All; all his faith can swallow or reason chaw,
All that is filled, and all that which doth fill;
But 'All that is fill'd,' &c. is not object to 'can draw'. It is subject (in apposition with 'All the round world') to 'is but a pill'.
Page 195, l. 47. This makes it credible. I have changed the comma after 'credible' to a semicolon to avoid the misapprehension, into which the Grolier Club editor seems to have fallen, that what is credible is 'that you have dwelt upon all worthy books'. It is because Lord Herbert has dwelt upon all worthy books that it is credible that he knows man.
Page 195. To the Countesse of Bedford.
l. 1. T'have written then, &c. This is one of the most difficult of Donne's poems. With his usual strain of extravagant compliment Donne has interwoven some of his deepest thought and most out-of-the-way theological erudition and scientific lore. Moreover the poem is one of those for which the MS. resembling D, H49, Lec was not available. The text of 1633 was taken from a MS. belonging to the group A18, N, TCC, TCD, and contains several errors. Some of these were corrected in 1635 from O'F or a MS. resembling it, but in the most vital case what was a right but difficult reading in 1633 was changed for an apparently easier but erroneous reading.
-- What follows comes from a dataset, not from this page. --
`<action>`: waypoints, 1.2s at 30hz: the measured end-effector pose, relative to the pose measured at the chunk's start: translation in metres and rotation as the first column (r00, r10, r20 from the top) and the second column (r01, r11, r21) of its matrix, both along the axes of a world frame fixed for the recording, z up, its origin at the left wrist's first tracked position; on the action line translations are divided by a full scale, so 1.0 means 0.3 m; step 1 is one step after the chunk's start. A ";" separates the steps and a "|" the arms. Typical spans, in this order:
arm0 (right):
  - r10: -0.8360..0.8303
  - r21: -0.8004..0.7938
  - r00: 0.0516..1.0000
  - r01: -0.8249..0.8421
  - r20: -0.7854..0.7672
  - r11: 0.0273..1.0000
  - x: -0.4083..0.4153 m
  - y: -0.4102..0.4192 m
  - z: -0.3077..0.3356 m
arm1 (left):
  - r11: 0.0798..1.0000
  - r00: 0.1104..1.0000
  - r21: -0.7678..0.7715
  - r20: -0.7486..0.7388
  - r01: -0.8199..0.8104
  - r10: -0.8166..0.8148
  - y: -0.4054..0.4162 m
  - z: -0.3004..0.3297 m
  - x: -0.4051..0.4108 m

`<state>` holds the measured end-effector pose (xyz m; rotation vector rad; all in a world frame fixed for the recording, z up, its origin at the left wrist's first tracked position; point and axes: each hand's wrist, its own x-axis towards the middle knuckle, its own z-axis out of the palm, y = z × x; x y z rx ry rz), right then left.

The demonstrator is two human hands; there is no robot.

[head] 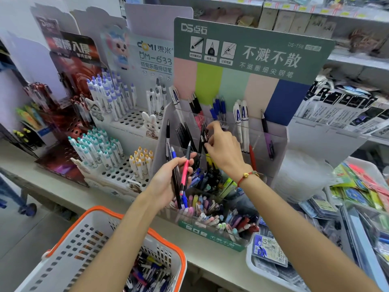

The emendations which I have accepted from 1635 are—
l. 5. 'debt' for 'doubt'.
l. 7. 'nothings' for 'nothing'.
l. 20. 'or all It; You.' for 'or all, in you.' There is not much to choose between the two, but 'the world's best all' is not a very logical expression. But the 1633 reading may mean 'the world's best part, or the world's all,—you.' The alteration of 1635 is not necessary, but looks to me like the author's own emendation.